-- Action item --
Would you transcribe the records below from the line with "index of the" to the line with "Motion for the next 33", ends included, exactly and with nothing more, leaving the pictures out?

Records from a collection

★ ★ ★ ★ ★

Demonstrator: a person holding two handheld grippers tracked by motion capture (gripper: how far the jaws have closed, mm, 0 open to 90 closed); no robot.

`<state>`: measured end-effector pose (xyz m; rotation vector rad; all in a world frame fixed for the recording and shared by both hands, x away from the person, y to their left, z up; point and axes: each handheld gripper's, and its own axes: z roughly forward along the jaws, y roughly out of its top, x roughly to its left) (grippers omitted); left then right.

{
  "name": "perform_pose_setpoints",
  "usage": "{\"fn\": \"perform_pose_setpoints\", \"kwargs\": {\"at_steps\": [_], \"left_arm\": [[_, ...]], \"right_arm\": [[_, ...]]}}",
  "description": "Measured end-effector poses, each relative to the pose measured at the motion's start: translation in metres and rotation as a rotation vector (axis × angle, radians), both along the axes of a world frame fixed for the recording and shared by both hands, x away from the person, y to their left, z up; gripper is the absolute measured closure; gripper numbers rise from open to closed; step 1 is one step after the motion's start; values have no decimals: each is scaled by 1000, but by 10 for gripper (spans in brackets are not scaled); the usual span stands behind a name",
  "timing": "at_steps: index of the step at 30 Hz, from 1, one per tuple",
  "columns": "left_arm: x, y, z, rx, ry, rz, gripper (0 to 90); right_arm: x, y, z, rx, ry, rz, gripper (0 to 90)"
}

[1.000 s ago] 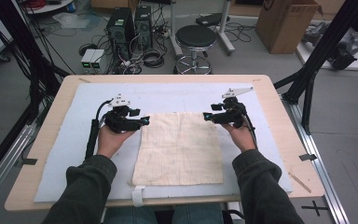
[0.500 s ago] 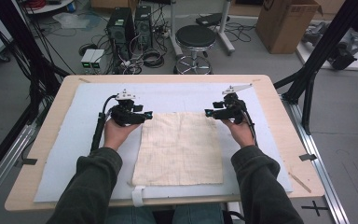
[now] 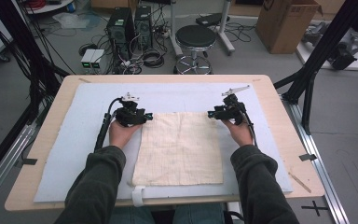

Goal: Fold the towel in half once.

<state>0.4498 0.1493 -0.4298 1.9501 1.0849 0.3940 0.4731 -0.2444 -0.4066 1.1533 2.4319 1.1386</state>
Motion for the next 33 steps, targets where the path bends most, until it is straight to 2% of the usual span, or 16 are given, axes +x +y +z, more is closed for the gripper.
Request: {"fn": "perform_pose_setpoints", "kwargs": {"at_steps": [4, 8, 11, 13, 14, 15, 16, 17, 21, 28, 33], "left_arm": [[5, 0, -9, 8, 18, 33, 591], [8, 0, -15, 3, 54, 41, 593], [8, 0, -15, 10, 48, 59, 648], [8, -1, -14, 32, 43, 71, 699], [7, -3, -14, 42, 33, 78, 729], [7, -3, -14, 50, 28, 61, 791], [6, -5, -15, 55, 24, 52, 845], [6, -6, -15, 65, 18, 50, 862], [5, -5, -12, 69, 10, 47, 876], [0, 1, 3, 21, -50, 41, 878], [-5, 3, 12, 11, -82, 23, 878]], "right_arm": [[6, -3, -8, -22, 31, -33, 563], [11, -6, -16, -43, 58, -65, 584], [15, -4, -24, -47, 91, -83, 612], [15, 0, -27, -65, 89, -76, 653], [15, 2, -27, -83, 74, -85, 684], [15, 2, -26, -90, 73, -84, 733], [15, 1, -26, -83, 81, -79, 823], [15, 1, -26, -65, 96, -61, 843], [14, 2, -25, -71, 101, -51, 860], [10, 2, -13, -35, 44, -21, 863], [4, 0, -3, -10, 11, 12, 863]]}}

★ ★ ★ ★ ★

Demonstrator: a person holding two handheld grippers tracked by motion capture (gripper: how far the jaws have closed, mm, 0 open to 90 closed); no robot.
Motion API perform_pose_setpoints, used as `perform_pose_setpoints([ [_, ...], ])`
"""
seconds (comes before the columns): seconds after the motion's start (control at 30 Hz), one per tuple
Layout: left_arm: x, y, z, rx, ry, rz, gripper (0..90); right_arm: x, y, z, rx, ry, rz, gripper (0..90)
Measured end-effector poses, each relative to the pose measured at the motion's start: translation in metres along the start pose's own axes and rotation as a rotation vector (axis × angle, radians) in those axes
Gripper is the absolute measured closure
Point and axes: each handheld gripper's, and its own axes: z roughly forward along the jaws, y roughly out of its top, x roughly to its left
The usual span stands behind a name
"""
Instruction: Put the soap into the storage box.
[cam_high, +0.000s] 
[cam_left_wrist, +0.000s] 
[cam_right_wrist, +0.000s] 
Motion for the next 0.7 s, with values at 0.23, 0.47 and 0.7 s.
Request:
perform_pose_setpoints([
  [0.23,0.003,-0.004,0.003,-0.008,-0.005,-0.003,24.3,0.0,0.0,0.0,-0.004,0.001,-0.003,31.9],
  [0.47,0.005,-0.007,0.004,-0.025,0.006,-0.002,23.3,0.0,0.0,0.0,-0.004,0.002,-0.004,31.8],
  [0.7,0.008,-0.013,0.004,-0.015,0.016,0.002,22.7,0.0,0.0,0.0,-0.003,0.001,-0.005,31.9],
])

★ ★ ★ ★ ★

-- Result of this exercise --
  "timing": "at_steps: index of the step at 30 Hz, from 1, one per tuple",
  "columns": "left_arm: x, y, z, rx, ry, rz, gripper (0 to 90); right_arm: x, y, z, rx, ry, rz, gripper (0 to 90)"
}

[1.000 s ago] 
[0.500 s ago] 
[now] 

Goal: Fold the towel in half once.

<state>0.4498 0.1493 -0.4298 1.9501 1.0849 0.3940 0.4731 -0.2444 -0.4066 1.1533 2.4319 1.1386</state>
Motion for the next 33 steps, targets where the path bends most, until it is straight to 2% of the usual span, or 16 are given, axes +x +y +z, more is closed for the gripper.

That wraps up the answer.